■ **Task instructions**
Report every line in the listing that contains the string "from".

##### Extracted data

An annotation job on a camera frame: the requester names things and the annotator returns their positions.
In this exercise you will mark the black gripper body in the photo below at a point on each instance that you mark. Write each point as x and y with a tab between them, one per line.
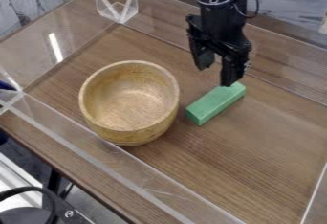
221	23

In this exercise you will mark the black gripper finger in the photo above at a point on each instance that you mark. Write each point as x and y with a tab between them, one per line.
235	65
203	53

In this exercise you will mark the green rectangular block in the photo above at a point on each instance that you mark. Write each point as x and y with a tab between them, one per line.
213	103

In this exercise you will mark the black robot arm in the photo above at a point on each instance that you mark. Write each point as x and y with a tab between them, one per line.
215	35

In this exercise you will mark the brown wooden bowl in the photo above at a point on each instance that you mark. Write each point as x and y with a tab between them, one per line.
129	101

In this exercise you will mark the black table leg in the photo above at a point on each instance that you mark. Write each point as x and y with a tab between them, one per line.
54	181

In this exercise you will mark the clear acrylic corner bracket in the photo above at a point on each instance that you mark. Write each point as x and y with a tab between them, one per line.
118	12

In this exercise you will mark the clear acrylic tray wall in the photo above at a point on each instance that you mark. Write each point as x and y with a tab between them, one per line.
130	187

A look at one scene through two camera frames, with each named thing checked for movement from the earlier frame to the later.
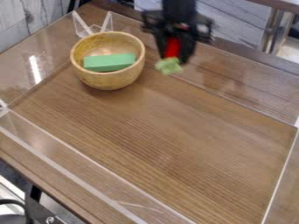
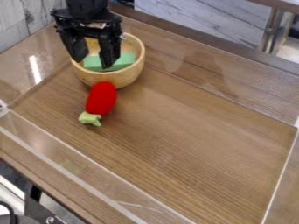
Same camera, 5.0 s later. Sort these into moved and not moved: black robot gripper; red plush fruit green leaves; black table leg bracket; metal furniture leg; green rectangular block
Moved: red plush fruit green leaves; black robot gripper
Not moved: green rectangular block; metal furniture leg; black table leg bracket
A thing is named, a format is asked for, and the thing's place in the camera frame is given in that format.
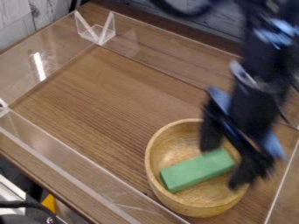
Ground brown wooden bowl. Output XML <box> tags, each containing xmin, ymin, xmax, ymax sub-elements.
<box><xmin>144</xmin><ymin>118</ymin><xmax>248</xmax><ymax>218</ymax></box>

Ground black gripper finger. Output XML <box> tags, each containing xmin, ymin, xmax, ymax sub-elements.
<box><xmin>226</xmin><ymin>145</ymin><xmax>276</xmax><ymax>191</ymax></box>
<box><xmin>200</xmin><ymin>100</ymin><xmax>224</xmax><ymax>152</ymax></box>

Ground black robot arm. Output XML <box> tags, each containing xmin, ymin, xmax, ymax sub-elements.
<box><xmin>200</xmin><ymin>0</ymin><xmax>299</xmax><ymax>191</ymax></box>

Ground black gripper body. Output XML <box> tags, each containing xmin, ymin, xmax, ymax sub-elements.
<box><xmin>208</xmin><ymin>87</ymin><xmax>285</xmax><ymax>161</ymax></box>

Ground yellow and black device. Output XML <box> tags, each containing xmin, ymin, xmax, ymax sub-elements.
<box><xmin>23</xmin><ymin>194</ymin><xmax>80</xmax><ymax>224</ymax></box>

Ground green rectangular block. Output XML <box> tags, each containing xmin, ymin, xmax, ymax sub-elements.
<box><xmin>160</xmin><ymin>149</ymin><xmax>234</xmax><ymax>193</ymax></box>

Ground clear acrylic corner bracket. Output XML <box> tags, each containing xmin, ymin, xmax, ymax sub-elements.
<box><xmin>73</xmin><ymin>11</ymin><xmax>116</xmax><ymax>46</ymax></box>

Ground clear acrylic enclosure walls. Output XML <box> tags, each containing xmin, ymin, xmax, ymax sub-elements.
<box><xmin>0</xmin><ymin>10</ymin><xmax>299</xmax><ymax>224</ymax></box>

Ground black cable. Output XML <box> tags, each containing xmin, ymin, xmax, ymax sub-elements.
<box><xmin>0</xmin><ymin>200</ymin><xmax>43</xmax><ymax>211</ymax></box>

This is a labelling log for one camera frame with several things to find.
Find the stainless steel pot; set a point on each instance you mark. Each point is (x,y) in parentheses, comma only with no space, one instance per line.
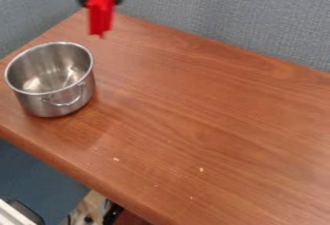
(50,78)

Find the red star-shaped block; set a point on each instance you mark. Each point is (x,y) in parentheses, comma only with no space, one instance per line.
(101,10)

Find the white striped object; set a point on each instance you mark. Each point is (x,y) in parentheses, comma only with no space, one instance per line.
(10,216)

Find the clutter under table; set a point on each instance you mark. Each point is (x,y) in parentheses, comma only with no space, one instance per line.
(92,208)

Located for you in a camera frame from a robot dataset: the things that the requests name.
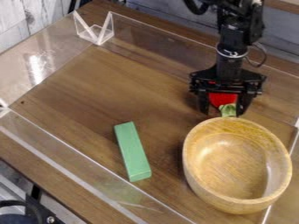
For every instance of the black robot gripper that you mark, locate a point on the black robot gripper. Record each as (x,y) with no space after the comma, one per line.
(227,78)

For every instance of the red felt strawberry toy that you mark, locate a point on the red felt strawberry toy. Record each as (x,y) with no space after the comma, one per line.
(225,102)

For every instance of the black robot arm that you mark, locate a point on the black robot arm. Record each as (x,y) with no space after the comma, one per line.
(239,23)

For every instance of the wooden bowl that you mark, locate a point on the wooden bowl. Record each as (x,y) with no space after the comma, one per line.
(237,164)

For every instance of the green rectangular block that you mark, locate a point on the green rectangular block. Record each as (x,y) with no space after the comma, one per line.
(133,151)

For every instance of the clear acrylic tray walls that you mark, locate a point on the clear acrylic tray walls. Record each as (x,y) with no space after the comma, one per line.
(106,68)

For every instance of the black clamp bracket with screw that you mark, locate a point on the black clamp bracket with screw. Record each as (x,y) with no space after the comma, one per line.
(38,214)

##########
##### Extracted data

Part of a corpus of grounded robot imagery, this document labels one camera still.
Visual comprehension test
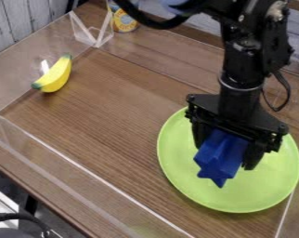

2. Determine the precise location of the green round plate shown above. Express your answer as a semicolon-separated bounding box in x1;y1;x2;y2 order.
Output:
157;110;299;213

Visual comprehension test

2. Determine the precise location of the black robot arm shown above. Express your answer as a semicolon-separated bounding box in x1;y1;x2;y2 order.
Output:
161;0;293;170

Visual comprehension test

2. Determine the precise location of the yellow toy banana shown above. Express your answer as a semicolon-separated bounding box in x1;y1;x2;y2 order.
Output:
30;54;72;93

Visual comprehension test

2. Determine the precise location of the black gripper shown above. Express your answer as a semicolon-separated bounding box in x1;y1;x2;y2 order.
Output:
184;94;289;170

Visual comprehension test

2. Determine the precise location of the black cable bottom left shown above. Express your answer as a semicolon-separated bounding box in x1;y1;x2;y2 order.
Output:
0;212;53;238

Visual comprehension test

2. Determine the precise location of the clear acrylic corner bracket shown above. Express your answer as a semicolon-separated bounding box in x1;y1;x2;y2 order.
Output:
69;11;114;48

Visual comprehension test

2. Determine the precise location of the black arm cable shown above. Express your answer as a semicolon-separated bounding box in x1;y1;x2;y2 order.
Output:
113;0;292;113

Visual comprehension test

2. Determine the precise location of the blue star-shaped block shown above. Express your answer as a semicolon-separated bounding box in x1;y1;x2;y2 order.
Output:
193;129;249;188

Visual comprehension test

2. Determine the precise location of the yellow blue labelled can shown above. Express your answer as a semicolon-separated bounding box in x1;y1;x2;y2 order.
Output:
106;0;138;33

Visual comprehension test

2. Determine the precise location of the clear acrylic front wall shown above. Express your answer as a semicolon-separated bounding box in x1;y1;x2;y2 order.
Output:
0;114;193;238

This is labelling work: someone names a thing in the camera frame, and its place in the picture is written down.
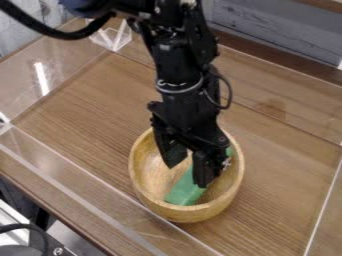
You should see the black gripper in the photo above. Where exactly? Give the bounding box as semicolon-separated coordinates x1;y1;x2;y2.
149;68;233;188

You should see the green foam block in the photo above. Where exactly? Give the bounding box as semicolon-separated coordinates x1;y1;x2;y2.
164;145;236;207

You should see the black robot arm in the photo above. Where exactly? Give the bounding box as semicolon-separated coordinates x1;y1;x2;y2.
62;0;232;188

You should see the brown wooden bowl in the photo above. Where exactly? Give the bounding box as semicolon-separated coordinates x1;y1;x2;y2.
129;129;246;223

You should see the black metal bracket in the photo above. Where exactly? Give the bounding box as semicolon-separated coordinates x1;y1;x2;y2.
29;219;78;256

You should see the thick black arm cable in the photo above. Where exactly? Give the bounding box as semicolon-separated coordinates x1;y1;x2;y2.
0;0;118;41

##########
##### Extracted data

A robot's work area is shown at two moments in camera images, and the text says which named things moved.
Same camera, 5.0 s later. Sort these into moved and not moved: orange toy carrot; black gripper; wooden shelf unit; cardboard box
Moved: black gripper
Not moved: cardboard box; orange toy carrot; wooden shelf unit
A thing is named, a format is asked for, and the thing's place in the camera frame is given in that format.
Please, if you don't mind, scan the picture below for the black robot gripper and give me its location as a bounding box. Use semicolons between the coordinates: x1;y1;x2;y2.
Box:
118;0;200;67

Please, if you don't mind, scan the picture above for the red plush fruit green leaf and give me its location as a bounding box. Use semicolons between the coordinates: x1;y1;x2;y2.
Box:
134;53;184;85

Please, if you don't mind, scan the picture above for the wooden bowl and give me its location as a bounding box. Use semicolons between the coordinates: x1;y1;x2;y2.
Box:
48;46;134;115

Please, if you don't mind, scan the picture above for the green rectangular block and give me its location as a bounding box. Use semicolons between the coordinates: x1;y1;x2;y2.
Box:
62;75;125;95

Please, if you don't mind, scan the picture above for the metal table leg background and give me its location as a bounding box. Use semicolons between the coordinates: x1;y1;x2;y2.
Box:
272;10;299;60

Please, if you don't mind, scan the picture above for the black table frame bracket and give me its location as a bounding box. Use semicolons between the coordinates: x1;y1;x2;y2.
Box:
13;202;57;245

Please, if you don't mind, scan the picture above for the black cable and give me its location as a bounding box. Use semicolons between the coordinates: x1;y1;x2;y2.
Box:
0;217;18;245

##########

■ **Solution to this problem**
A look at one scene through two camera frames, with each named thing checked for movement from the earlier frame to the later.
Located for you in a camera frame from a robot dataset: the things that the requests name.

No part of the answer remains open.